* **AIM OF THE TASK**
Each line in the data holding "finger" should be listed.

====== TASK INPUT

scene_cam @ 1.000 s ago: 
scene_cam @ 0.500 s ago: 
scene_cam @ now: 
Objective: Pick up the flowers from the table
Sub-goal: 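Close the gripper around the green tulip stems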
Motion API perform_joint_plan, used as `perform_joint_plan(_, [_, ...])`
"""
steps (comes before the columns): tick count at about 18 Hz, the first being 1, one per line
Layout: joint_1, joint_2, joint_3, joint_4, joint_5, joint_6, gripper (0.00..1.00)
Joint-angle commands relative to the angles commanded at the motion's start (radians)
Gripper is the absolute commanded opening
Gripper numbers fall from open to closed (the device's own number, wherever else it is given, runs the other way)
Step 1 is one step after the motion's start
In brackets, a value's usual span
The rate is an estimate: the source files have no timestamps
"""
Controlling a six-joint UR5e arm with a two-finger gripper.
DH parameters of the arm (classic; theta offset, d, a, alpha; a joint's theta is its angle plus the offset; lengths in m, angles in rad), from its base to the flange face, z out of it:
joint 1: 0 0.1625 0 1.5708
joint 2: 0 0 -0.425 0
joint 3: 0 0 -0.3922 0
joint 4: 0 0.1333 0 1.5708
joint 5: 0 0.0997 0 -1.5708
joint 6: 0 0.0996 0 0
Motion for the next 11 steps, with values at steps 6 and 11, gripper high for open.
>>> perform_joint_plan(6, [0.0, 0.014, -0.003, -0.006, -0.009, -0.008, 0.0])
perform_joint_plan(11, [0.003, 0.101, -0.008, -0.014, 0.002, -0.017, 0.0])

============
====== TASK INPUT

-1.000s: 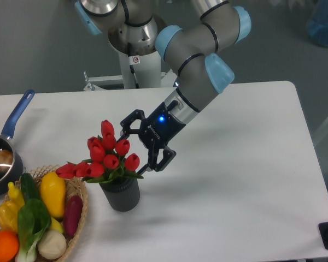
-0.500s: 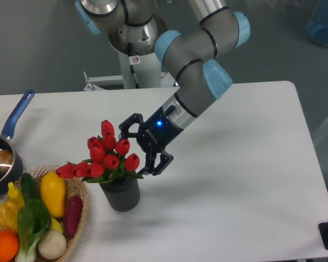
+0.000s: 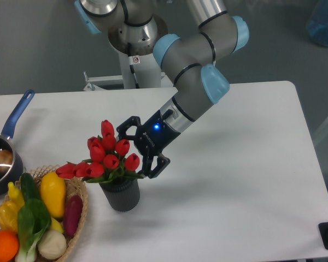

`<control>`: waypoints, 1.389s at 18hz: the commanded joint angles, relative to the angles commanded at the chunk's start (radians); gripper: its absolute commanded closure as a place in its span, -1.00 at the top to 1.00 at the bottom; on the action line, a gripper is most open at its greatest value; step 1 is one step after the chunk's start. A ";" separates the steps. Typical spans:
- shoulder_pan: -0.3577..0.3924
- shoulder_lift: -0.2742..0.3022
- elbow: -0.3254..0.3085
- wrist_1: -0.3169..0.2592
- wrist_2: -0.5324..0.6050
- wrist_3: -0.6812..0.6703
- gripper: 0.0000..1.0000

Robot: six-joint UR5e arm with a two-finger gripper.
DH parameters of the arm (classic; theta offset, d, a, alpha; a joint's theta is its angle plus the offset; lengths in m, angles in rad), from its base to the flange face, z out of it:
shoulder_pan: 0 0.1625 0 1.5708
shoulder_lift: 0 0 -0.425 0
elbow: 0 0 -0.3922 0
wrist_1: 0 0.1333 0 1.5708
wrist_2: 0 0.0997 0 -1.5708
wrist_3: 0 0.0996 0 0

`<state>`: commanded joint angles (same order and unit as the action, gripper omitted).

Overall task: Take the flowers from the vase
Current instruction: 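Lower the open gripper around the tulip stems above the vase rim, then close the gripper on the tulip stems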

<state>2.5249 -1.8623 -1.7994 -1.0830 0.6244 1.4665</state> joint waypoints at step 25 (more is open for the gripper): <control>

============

* **RESPONSE FOR THIS EXERCISE**
Controlling a six-joint UR5e arm with a two-finger gripper.
Robot: six-joint UR5e arm with a two-finger gripper.

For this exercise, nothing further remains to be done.